[ACTIVITY]: Your copy should match the listing word for word, apart from the pictures, which are left out.

[AVAILABLE DATA]:

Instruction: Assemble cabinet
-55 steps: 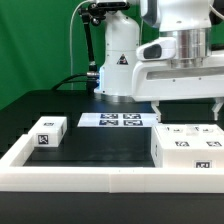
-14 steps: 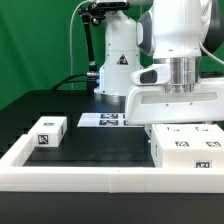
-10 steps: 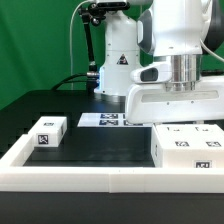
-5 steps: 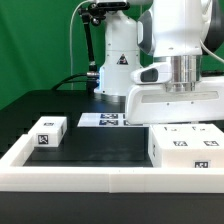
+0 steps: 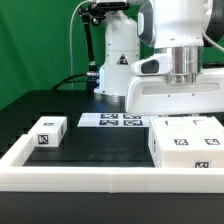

[ANSWER FOR THIS EXERCISE]:
Instruction: Assemble cabinet
-55 steps: 
-14 steps: 
-10 steps: 
-5 steps: 
+0 steps: 

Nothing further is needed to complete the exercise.